● What is needed: Would you find each line in the entries below with the string "metal" and copy it?

● Data items:
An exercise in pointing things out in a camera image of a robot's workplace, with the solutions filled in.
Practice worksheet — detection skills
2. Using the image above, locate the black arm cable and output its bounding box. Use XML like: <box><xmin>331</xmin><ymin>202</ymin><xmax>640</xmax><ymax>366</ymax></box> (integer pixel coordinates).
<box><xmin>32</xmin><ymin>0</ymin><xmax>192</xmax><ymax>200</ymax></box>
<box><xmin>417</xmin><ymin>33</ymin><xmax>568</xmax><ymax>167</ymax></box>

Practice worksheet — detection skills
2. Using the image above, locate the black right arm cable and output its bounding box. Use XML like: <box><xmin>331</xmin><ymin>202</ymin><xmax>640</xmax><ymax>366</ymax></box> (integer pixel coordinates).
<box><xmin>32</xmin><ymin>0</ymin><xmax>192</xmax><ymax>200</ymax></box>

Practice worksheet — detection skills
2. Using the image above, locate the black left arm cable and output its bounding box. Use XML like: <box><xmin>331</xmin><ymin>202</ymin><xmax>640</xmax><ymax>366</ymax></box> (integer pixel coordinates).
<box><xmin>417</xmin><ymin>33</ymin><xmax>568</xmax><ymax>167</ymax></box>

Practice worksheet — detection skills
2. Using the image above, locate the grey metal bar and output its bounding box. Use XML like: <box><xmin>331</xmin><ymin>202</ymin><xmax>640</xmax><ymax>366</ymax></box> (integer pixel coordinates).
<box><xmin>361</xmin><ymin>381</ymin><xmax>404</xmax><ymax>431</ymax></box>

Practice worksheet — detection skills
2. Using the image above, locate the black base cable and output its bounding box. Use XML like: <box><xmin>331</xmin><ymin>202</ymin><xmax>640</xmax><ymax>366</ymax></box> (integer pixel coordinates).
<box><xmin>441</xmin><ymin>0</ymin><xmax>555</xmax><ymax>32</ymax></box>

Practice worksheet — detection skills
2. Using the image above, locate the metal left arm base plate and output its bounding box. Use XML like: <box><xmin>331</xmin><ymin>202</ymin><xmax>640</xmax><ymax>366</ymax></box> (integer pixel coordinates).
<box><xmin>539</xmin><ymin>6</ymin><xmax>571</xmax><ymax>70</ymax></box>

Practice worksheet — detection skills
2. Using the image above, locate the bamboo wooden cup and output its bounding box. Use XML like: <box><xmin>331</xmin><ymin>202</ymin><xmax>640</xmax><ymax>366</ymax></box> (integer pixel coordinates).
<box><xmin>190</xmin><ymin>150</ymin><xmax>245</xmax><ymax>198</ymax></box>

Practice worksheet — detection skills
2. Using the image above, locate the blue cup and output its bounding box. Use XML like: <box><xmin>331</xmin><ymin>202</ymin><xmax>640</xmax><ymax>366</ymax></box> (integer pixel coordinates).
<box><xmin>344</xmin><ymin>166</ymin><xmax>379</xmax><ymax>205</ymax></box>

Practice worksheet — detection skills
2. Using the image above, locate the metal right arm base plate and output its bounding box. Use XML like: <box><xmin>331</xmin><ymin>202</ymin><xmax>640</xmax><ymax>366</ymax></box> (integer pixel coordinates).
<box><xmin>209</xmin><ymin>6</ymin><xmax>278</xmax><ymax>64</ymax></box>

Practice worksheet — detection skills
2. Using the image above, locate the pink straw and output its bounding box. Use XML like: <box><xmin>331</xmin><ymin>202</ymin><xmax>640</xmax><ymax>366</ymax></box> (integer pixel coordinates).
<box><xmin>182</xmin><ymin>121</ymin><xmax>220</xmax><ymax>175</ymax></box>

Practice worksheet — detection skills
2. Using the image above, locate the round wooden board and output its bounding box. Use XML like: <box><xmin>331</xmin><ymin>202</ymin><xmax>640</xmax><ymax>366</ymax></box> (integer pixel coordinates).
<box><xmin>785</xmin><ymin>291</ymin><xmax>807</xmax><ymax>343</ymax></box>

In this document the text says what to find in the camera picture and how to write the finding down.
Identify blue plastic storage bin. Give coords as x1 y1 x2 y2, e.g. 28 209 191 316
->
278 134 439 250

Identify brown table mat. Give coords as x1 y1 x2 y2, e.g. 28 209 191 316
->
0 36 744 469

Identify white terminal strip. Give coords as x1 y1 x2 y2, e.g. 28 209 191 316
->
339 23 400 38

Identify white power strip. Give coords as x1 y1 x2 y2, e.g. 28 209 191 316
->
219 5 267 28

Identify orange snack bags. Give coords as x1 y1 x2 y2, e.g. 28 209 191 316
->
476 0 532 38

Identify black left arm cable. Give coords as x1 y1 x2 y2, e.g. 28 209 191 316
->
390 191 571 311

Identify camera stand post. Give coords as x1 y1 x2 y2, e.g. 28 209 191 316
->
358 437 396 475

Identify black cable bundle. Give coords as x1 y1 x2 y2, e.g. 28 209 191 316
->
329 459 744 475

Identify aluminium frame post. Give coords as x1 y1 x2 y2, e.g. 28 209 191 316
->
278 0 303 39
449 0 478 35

● Exercise result:
2. Using the image above, locate the grey metal bar and output its bounding box. Use XML like: <box><xmin>331</xmin><ymin>202</ymin><xmax>640</xmax><ymax>366</ymax></box> (integer pixel coordinates).
2. Using the image above, locate the metal left arm base plate and output its bounding box. Use XML like: <box><xmin>331</xmin><ymin>202</ymin><xmax>640</xmax><ymax>366</ymax></box> (integer pixel coordinates).
2. Using the image above, locate the metal right arm base plate and output its bounding box. Use XML like: <box><xmin>331</xmin><ymin>202</ymin><xmax>640</xmax><ymax>366</ymax></box> (integer pixel coordinates).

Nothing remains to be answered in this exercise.